CH. 7 – Strategy and Strategic Management
Competitive Advantage: is the ability to do something so well that one outperforms competitors. Typical
sources of competitive advantage include: cost and quality, knowledge and speed, barriers to entry, and
financial resources. However the ultimate goal is creating sustainable competitive advantage: the ability
to outperform rivals in ways that are difficult or costly to imitate.
Strategy and Strategic Intent: A strategy is a comprehensive action plan that identifies the long-term
direction for an organization and guides resource utilization to achieve sustainable competitive
advantage. A strategy helps ensure that resources are used with consistent strategic intent, which
focuses and applies organizational energies on a unifying and compelling goal.
Levels of Strategy
Corporate-Level Strategy: A corporate strategy sets long-term direction for the total enterprise.
Business-Level Strategy: a business strategy identifies how a division or strategic business unit will
compete in its product or service domain.
Functional Strategy: A functional strategy guides activities within one specific area of operations.
The Strategic Management Process: Strategic management is the process of formulating and
implementing strategies to accomplish long-term goals and sustain competitive advantage. It begins
with strategic analysis: the process of analyzing the organization, the environment, and the
organization’s competitive position and current strategies. Next is strategy formulation: the process of
crafting strategies to guide the allocation of resources. And finally, strategy implementation: the process
of putting strategies into action.
Essentials of Strategic Analysis
Analysis of Mission, Values, and Objectives
A mission statement expresses the organization’s reason for existence in society.
Mission and Stakeholders: Stakeholders are individuals and groups directly affected by the organization
and its strategic accomplishments. Strategic constituencies’ analysis assesses interest of stakeholders
and how well the organization is responding to them.
Core Values: Are broad beliefs about what is or is not appropriate behaviour. Personal values of a
founder/leader can become part of the organizational culture, which is the predominant value system
for the organization as a whole.
Objectives: operating objectives are specific results that organizations try to accomplish; some typical
ones include: profitability, financial health, cost efficiency, customer service, product quality, market
share, human talent, innovation and social responsibility.

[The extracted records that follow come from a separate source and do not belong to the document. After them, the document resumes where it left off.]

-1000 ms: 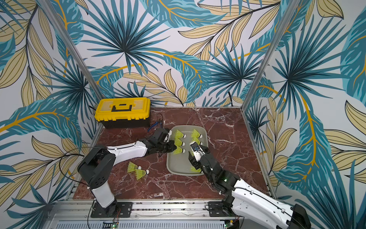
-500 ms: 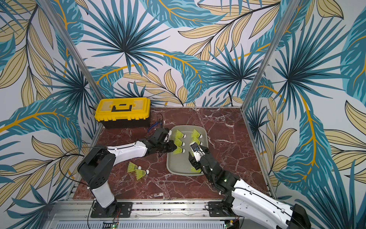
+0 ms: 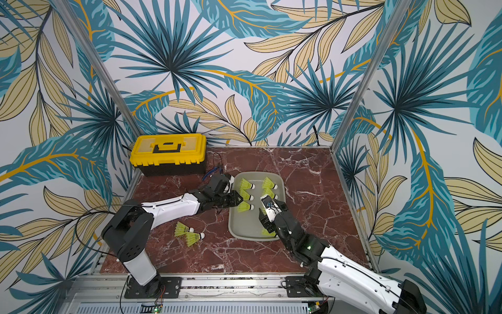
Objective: Put the shuttlecocks into the storage box
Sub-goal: Place the shuttlecock in the storage box.
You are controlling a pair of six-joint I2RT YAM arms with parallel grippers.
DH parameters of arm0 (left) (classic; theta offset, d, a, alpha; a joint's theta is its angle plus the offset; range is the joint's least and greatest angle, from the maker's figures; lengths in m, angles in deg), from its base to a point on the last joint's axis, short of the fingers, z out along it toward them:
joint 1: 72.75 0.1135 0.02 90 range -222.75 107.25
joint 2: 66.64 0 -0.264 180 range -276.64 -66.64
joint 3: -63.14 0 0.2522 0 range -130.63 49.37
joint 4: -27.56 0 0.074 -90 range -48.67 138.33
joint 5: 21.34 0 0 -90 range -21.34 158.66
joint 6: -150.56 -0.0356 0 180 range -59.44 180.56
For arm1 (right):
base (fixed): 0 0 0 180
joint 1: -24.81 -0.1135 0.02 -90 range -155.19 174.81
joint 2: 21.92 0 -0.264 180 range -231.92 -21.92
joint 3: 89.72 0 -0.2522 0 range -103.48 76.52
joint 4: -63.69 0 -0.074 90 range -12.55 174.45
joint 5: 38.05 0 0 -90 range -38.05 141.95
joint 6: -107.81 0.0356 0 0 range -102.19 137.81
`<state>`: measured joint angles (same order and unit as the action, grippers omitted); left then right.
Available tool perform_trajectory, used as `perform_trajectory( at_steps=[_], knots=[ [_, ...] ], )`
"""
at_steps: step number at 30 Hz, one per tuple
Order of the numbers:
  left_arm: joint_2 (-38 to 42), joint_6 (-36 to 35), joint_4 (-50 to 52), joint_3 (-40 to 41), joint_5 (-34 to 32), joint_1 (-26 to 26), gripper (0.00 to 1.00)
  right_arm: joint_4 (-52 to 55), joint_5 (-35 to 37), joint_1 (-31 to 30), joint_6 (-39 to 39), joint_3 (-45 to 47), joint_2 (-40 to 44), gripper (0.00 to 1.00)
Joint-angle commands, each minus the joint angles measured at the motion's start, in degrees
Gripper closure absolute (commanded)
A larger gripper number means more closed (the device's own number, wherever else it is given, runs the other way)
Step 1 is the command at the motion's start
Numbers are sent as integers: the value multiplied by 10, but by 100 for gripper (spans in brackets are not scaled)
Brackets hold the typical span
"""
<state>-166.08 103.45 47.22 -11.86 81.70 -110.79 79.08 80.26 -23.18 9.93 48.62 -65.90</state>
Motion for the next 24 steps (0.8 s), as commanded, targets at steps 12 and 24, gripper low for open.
perform_trajectory(
  at_steps=[12,24],
  knots=[
    [99,-35,64,10,-81,2,61,-6,12,1,7,14,4,30],
    [254,-34,160,86,-247,9,50,-17,10,1,4,11,-8,30]
  ],
)
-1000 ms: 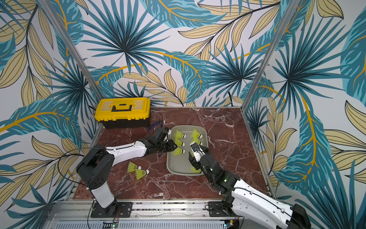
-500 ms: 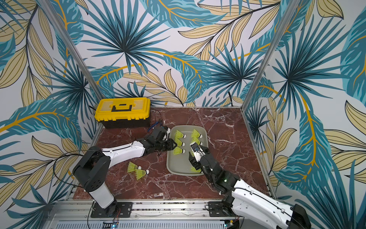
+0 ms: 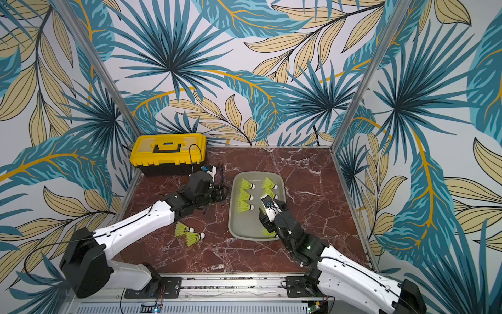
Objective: Put the shuttlecocks into the storage box
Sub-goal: Place the shuttlecock in the storage box, then pick up the shuttlecock at the center of the board.
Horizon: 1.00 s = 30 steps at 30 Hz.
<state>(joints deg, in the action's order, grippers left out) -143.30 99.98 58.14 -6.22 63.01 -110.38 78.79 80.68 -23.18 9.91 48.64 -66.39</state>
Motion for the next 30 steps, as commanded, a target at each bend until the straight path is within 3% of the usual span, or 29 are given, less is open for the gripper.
perform_trajectory(
  at_steps=[1,8,15,23,30],
  knots=[
    [40,7,62,37,-74,7,49,-15,5,2,3,11,-5,30],
    [145,58,133,99,-136,19,42,-21,3,1,3,9,-15,30],
    [246,118,186,165,-157,22,35,-31,-2,0,4,9,-24,30],
    [300,190,265,189,-126,23,32,-38,-7,1,7,8,-36,30],
    [312,236,260,236,-57,23,32,-40,-8,1,10,9,-37,30]
  ],
)
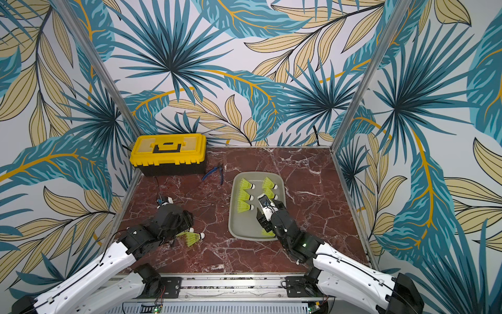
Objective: Put the shuttlecocks into the storage box
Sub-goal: Pick up the shuttlecock at the center of the board.
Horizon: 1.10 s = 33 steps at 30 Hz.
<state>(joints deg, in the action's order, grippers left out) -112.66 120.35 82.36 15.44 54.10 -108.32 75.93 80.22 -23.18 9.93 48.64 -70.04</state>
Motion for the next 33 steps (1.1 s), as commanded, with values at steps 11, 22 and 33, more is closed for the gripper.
perform_trajectory(
  at_steps=[11,22,33],
  knots=[
    [6,54,-40,76,64,3,39,-11,-6,2,14,8,-1,30],
    [5,58,-81,102,76,4,70,-9,-7,0,13,5,-6,30],
    [7,39,-128,94,99,4,100,-9,-10,1,12,1,-8,30]
  ],
)
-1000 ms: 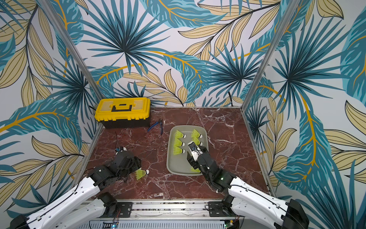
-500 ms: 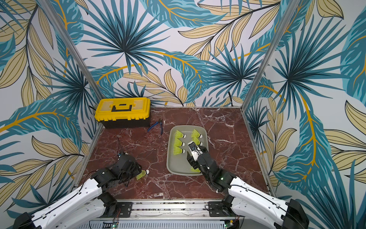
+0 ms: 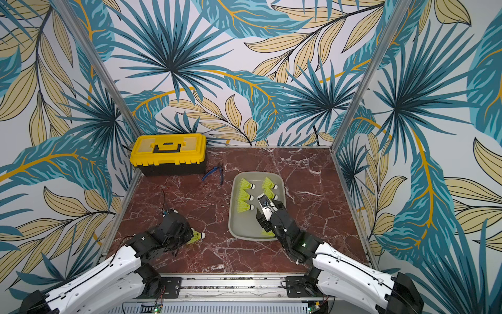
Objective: Put the shuttlecocks into the storage box
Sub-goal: Pick up the shuttlecock at the center of the board.
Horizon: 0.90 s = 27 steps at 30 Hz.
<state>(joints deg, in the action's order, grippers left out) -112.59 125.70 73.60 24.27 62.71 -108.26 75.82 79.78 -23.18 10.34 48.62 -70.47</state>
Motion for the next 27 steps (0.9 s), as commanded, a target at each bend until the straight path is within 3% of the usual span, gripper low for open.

SWOT Analysis of Organization and Environment
SWOT analysis examines organizational strengths and weaknesses and environmental opportunities
and threats (Strengths, Weaknesses, Opportunities, and Threats).
Organizational Strengths and Weaknesses: assessing strengths helps identify core competencies—a
special strength that gives an organization a competitive advantage. In assessing weaknesses, it helps
to identify things that inhibit performance and hold the organization back from fully accomplishing its
Environmental Opportunities and Threats: some external opportunities can be new markets, strong
economy, weaknesses in competitors and emerging technology and threats can be new competitors,
resource scarcities, changing customer tastes, new gov’t regulations and a weak economy.

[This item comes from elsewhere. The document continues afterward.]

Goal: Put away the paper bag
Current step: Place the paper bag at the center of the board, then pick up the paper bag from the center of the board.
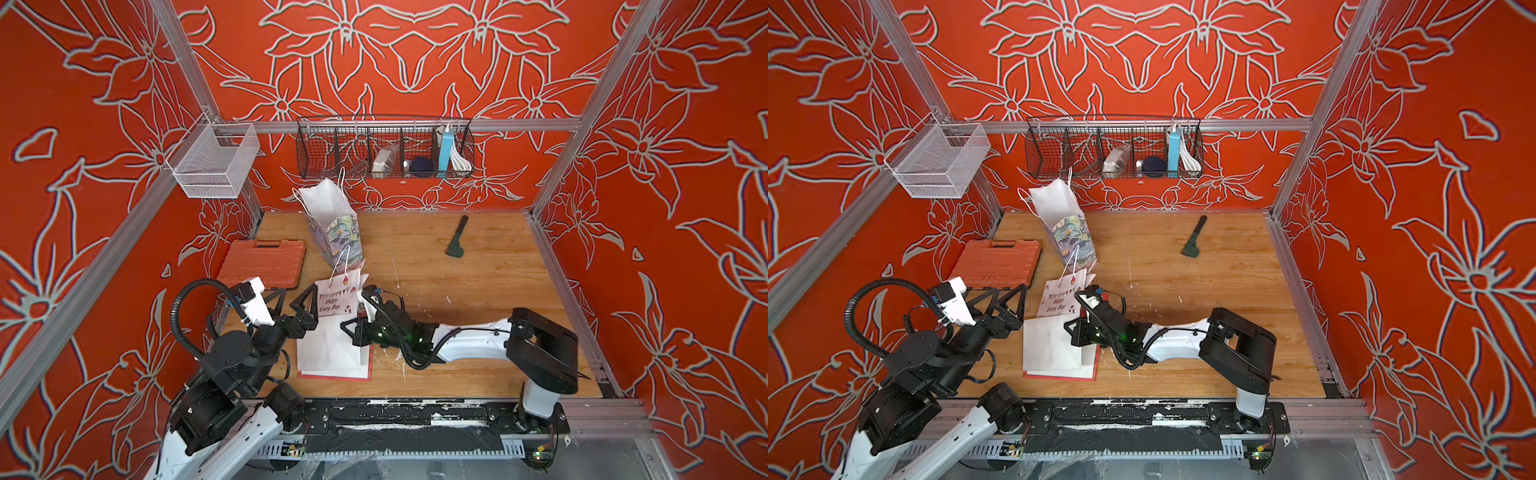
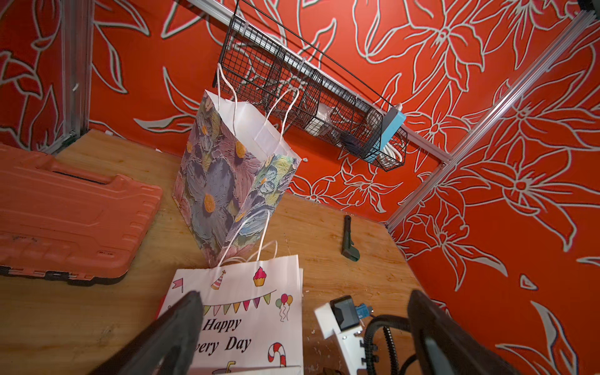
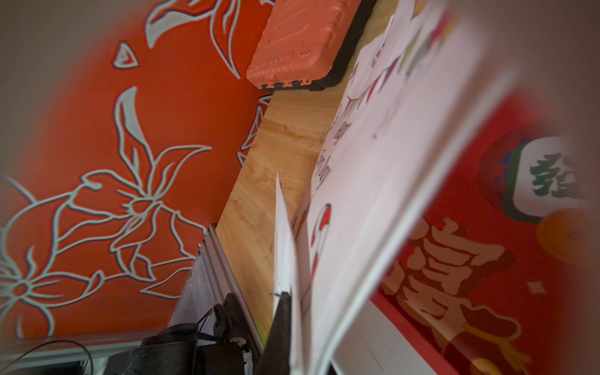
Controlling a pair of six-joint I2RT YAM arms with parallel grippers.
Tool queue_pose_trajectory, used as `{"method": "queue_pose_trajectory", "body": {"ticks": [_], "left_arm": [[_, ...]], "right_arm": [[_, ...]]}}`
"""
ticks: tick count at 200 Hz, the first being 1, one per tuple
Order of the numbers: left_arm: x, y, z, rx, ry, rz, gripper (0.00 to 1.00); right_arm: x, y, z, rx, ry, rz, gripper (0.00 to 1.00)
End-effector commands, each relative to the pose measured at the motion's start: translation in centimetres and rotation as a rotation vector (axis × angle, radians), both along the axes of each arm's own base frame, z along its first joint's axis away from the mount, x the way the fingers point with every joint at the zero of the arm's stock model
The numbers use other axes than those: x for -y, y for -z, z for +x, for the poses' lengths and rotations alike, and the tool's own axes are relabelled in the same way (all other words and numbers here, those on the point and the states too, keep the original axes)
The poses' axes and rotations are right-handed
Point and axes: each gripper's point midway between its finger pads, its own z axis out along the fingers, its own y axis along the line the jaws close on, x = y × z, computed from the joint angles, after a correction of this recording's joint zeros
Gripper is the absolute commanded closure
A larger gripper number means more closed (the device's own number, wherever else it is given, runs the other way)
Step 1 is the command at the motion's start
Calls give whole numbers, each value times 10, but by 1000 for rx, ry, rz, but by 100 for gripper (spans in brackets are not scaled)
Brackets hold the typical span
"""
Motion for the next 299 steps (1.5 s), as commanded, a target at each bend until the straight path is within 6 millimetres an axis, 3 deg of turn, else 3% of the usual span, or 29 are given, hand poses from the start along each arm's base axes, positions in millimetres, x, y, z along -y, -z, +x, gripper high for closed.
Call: {"method": "queue_pose_trajectory", "body": {"ticks": [1,25,76,118,148,173,200,247,299], "left_arm": [[-7,6,-3,-15,-25,-5,3],[-9,8,-6,-15,-29,-9,3],[-7,18,-5,-39,-25,-21,4],[-2,29,1,-84,-21,-26,4],[3,37,5,-106,-7,-16,4],[10,48,7,-124,22,4,3],[22,64,7,-160,81,26,1],[46,96,5,-285,186,-32,1],[66,107,1,-359,282,-70,1]], "right_arm": [[1,4,14,-3,106,-18,100],[8,22,14,0,132,-98,99],[41,51,17,95,181,-359,62],[71,47,23,223,211,-531,38],[90,39,28,287,231,-586,26],[109,22,26,329,218,-598,24],[134,0,11,364,130,-643,24],[242,-28,-7,281,215,-831,26],[310,-52,-19,213,328,-697,30]]}}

Analysis of Rivalry and Industry Attractiveness
Porter’s Five Forces Model:
1) Industry competition: the intensity of rivalry among firm in the industry and the ways they
behave competitively toward one another
2) New entrants: the threat of new competitors entering the market, based on the presence or
absence of barriers to entry 3) Substitute products or services: the threat of substitute products or services, based on the ability
of consumers to find what they want from other sellers
4) Bargaining power of suppliers: the ability of resource suppliers to influence the price that one
has to pay for their products or services
5) Bargaining power of customers: the ability of customers to influence the price they will pay for
the firm’s products/services.
Industry Attractiveness: The five competitive forces establish the industry’s attractiveness or potential tp
generate long-term returns. The less attractive the structure, the harder it is to make good strategic
choices and realize a sustained competitive advantage relative to rivals. An unattractive industry is one
in which rivalry among competitors is intense, substantial threats exist in the form of possible new
entrants and substitute products, and suppliers and buyer are very powerful in bargaining over such
things as prices and quality. An attractive industry has less existing competition, few threats from new
entrants or substitutes, and low bargaining power among suppliers and buyers.
Corporate-Level Strategy Formulation
CEO + Senior management team focus on this and its goal is to plot the overall direction of the
organization in the competitive setting of its industry.
Grand or Master Strategies
Growth Strategy: involves expansion of the organization’s current operations in such things like total
sales, market shares, and operating locations.
Stability Strategy maintains current operations without substantial changes.
Renewal Strategy (also called retrenchment or defensive strategy): tries to solve problems and
overcome weaknesses that are hurting performance. The most extreme form of retrenchment is
liquidation, where business operations cease and assets are sold to pay creditors.